The most popular artist to come out of England's New Wave so far is Elvis Costello, whose songs convey a message of anger, irony and perverse passion set to a bright, jangly beat that makes it all sound rather cheery.

At a concert last night in the men's gym at the State University of New York at Binghamton, Costello conveyed a harsh intensity in both manner and music as he stood stiffly before the microphone, clutching at his guitar and shouting his lyrics as though he had to get them out before it was too late.

He was backed by the Attractions, a minimal group consisting of drums, organ and guitar that kept up a constant wave of angular, jerky rock 'n' roll behind Costello, without a note held longer than it absolutely had to be.

The band played at a breakneck pace, barely pausing between songs as it kept a wall of sound behind Costello.

Elvis himself, looking rather like a mutant Buddy Holly, is not the kind of guy you'd want your daughter to invite to the senior prom.

To emphasize the point, a green light occasionally shown on Costello from below, lending him a sickly glow that characterizes the physical repulsiveness which, along with such devices as safety pins stuck through ears, has symbolized the anger and revolt of punk rock.

Although not quite as stylized as some of the more extreme punk groups, Costello moves around the stage like a defective puppet on a string in stiff jerky movements, occasionally using his guitar as a machine gun to blast the audience.

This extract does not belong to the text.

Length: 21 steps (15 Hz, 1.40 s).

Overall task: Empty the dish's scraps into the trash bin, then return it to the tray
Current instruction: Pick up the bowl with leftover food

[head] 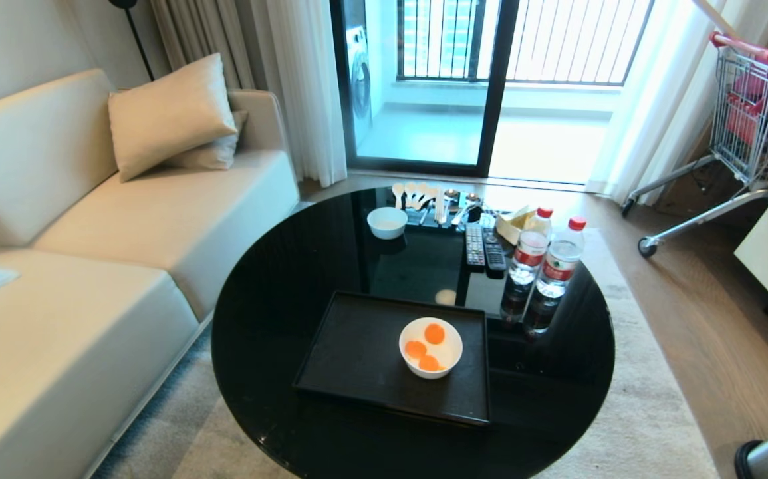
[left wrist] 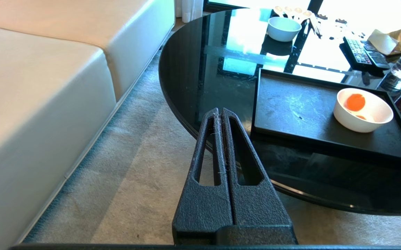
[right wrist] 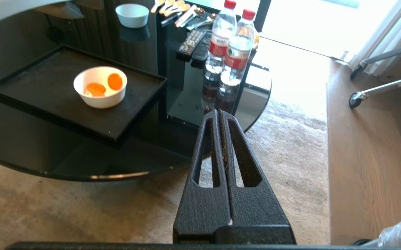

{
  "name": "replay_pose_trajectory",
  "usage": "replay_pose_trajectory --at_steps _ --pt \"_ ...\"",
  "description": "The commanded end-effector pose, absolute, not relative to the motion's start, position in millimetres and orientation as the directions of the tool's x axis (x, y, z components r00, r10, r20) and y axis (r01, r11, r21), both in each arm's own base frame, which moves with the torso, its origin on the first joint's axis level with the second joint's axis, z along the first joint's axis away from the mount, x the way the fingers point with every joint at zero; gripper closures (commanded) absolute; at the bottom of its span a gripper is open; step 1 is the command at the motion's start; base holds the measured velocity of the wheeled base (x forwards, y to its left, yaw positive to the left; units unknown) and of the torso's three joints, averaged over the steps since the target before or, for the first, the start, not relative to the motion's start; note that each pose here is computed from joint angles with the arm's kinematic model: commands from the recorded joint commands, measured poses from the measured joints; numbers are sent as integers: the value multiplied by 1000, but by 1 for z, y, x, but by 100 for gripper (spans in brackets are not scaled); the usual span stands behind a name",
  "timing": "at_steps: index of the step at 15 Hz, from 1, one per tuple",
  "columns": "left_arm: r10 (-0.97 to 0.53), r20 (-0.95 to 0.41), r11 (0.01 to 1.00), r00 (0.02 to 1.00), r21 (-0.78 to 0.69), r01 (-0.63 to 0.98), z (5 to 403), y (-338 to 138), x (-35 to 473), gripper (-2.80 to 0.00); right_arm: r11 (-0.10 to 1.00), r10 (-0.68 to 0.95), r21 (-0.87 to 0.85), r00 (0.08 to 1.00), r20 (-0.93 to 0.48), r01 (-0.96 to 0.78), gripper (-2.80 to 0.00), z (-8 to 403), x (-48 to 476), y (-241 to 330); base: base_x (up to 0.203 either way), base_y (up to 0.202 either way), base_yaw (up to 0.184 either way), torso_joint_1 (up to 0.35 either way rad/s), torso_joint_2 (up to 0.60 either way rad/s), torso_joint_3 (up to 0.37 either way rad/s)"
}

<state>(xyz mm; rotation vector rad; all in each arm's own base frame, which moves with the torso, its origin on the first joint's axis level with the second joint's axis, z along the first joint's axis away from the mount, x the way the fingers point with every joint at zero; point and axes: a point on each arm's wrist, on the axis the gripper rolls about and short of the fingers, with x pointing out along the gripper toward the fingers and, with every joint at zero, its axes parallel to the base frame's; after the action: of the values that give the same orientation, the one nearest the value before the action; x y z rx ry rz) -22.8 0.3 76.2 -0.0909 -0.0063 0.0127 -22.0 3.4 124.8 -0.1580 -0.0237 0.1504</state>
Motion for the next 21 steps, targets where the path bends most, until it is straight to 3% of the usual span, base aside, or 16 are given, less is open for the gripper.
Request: replay_pose_trajectory --at_steps 1,5,10,17,21 --pt "14 6 996 1000 -92 -13 76 0 -23 0 974 161 -146 983 -88 -172 0 163 6 4 0 0 0 0 0 0" --pt "14 6 996 1000 -92 -13 76 0 -23 0 960 222 -151 969 -108 -237 0 228 55 7 0 0 0 0 0 0" --pt "14 6 996 1000 -92 -13 76 0 -23 0 927 302 -162 929 -213 -339 0 255 125 21 0 0 0 0 0 0" --pt "14 6 996 1000 -92 -13 76 0 -23 0 868 389 -101 794 -467 -485 0 220 223 64 0 0 0 0 0 0" --pt "14 6 996 1000 -92 -13 76 0 -23 0 860 425 21 693 -582 -510 0 195 267 104 0 0 0 0 0 0"
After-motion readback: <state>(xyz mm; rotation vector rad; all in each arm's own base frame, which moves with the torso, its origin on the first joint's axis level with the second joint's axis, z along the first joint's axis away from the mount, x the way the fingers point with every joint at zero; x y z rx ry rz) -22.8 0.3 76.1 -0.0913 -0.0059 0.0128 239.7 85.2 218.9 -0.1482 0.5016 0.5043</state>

Costello's love songs in particular have displayed an oddly compelling mix between a neurotic attraction that is almost perverted and sheer repulsion, as though Costello is disgusted by his own feelings.

"It makes me think dirty thoughts," said one woman who attended the concert.

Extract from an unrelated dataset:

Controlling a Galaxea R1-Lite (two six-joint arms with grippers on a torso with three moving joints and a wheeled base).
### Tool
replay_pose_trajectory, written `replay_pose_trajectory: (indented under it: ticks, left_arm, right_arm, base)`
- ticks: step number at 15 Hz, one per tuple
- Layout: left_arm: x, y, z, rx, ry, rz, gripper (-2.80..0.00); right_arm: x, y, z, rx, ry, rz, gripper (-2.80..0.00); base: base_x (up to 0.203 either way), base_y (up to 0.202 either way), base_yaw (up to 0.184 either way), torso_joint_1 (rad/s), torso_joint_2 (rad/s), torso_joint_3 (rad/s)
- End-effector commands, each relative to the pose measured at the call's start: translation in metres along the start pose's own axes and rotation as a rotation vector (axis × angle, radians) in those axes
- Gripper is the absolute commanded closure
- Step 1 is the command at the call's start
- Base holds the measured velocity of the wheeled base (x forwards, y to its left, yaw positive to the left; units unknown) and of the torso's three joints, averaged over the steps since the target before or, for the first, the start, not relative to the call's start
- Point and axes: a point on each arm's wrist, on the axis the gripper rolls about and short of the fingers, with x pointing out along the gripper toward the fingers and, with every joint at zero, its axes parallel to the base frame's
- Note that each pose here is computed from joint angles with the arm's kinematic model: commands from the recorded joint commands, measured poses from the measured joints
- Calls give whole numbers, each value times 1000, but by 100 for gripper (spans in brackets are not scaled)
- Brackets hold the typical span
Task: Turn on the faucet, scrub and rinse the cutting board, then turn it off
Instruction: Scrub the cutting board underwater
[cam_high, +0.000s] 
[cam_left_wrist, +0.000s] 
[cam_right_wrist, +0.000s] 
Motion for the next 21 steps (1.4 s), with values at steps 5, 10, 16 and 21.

"Watching the Detectives," for example, contains the lines "Nearly took a miracle to make you to stay / It only took my little finger to blow you away."

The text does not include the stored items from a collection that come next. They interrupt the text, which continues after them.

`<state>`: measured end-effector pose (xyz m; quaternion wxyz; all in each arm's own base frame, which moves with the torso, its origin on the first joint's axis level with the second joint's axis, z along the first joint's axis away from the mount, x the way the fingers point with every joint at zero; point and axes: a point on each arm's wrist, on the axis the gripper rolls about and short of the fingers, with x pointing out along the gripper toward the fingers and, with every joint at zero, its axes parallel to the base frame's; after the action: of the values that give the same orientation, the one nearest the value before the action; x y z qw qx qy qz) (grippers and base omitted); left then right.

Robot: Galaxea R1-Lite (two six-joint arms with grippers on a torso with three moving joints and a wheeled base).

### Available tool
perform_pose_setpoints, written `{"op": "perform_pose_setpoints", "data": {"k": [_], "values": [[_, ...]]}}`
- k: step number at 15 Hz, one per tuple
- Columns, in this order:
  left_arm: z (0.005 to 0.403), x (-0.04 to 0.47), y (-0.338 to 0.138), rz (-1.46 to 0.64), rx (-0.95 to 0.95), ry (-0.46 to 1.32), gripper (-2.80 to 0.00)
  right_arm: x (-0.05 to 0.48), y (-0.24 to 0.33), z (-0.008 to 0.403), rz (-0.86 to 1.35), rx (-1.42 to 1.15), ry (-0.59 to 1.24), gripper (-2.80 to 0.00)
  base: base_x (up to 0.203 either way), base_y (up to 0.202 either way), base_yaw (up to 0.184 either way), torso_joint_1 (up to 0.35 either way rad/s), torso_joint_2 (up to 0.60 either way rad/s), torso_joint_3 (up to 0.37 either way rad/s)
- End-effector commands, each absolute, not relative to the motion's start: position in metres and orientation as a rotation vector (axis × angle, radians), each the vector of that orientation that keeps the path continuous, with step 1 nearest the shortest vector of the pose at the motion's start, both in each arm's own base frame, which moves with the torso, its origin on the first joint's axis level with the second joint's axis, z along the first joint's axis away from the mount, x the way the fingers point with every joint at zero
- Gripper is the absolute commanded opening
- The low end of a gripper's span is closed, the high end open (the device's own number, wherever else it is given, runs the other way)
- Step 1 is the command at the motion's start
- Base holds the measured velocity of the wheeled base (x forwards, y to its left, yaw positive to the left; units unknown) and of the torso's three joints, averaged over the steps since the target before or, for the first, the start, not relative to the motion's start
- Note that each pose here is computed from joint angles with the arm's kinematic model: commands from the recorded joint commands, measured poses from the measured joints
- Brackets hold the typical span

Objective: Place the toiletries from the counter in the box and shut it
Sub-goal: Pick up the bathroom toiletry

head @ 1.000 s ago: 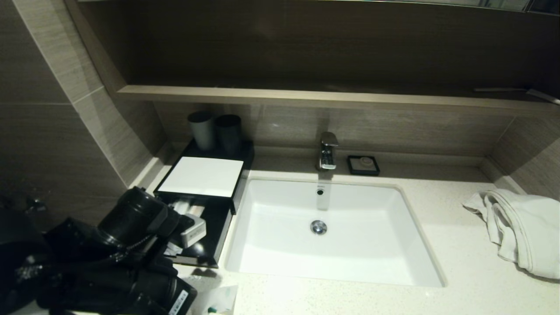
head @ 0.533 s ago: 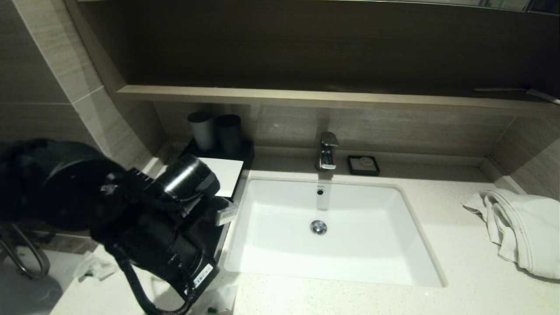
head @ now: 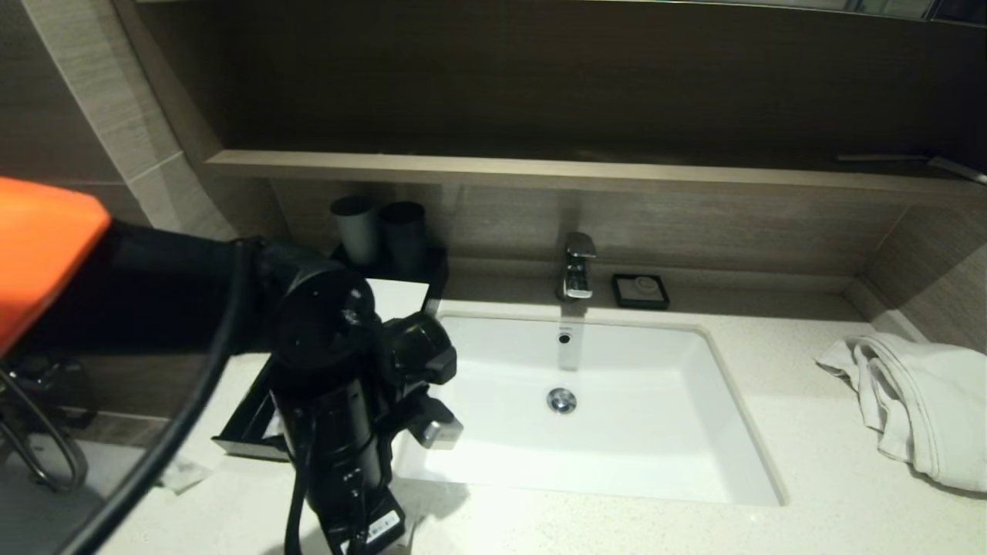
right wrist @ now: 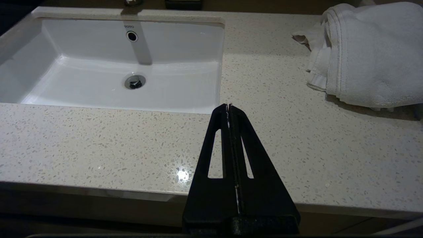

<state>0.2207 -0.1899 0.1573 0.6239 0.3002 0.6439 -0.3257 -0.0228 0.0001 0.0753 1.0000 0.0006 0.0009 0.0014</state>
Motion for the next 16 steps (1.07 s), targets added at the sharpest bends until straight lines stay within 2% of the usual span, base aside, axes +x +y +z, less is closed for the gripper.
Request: {"op": "perform_pose_setpoints", "data": {"k": [1,9,11,16], "values": [[0.143,0.223,-0.202,-0.76,0.725,1.525,-2.8,-0.023,0.0,0.075,0.003,0.002,0.002,-2.8,0.0,0.0,0.0,0.0,0.0,0.0],[0.129,0.224,-0.214,-0.73,0.812,1.599,-2.8,-0.023,0.0,0.075,0.003,0.002,0.002,-2.8,0.0,0.0,0.0,0.0,0.0,0.0],[0.125,0.228,-0.216,-0.67,0.887,1.567,-2.8,-0.023,0.0,0.075,0.003,0.002,0.002,-2.8,0.0,0.0,0.0,0.0,0.0,0.0],[0.131,0.231,-0.227,-0.656,0.926,1.508,-2.8,-0.023,0.0,0.075,0.003,0.002,0.002,-2.8,0.0,0.0,0.0,0.0,0.0,0.0]]}}
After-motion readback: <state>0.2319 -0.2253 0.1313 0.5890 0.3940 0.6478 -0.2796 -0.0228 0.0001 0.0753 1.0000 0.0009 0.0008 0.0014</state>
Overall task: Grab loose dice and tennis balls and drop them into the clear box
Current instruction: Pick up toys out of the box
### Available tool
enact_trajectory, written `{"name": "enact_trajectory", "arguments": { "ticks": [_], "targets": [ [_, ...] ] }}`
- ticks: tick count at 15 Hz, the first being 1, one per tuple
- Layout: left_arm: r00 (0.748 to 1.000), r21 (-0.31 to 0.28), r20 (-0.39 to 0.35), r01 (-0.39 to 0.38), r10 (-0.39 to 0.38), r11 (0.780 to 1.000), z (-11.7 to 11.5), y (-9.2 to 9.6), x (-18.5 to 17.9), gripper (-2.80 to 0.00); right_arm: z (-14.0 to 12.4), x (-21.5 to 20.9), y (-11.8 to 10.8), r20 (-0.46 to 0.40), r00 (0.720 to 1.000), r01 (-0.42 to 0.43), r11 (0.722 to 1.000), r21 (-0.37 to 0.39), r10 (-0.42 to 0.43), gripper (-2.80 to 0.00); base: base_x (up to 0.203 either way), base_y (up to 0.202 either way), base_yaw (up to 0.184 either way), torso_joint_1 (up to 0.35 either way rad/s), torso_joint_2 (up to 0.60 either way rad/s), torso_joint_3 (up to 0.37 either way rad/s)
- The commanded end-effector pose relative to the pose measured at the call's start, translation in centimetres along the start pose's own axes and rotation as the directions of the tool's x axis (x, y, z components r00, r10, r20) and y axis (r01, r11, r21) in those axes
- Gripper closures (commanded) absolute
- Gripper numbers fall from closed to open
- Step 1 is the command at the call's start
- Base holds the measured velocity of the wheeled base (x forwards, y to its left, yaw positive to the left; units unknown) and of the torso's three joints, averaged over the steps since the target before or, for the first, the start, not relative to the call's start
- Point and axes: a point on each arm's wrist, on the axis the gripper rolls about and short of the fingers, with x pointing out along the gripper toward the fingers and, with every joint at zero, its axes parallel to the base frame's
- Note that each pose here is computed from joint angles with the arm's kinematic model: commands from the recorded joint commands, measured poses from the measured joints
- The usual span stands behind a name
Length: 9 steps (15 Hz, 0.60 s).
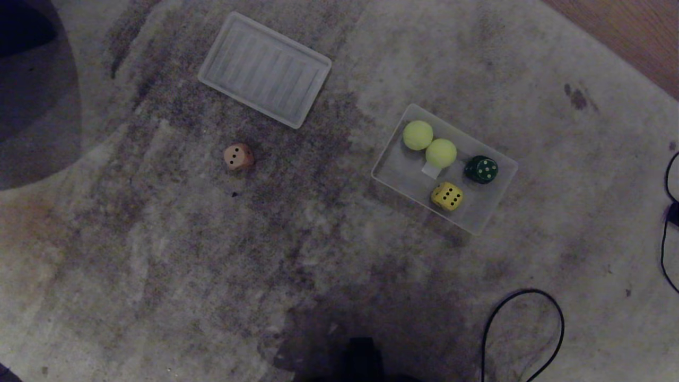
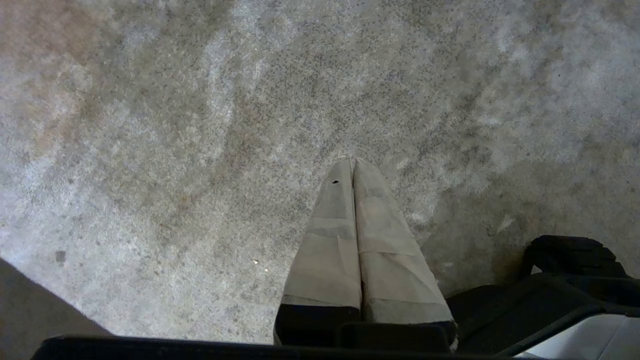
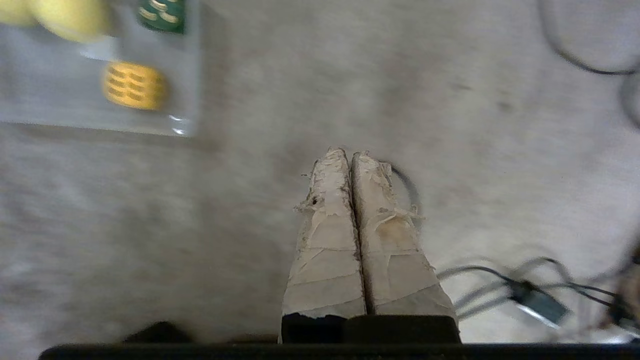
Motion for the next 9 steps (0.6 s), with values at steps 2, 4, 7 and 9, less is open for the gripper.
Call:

Costello is not about to forget rejection — "Some things you never get used to" he sings —and some of his songs should make rape counselors nervous.

Costello stuck mainly to songs from his latest album, Armed Forces, and did not include such crowd-pleasing hits from his first and best-known album, My Aim is True as "(The Angels Wanna Wear My) Red Shoes" or "Alison."

Costello did include "Watching the Detectives" from the first album and closed his show with the sprightly "Miracle Man" from the same album.

In his third album, like the others, Costello sings of a dangerous world etched in hard angry images of violence and reeled off at breakneck speed.

"Accidents will happen and they're always hit and run / You may be a victim but you're not the only one," Costello sings in "Accidents Will Happen."

Costello wraps up his feelings and compresses them into short, three-minute rock 'n' roll bullets that despite their apocalyptic feel are still eminently danceable.

Indeed, much of the packed crowd at the SUNY gym remained on its feet throughout the show. Costello was preceded by a young California band, the Rubinoos, who pleasantly aped a number of styles ranging from the Beatles to Ted Nugent heavy metal to those pre-Beach Boy surfers, the Ventures.


The Evening Press, April 6, 1979

Andy Smith reviews Elvis Costello & The Attractions and opening act The Rubinoos, Thursday, April 5, 1979, Men's Gym, State University Of New York, Binghamton, NY.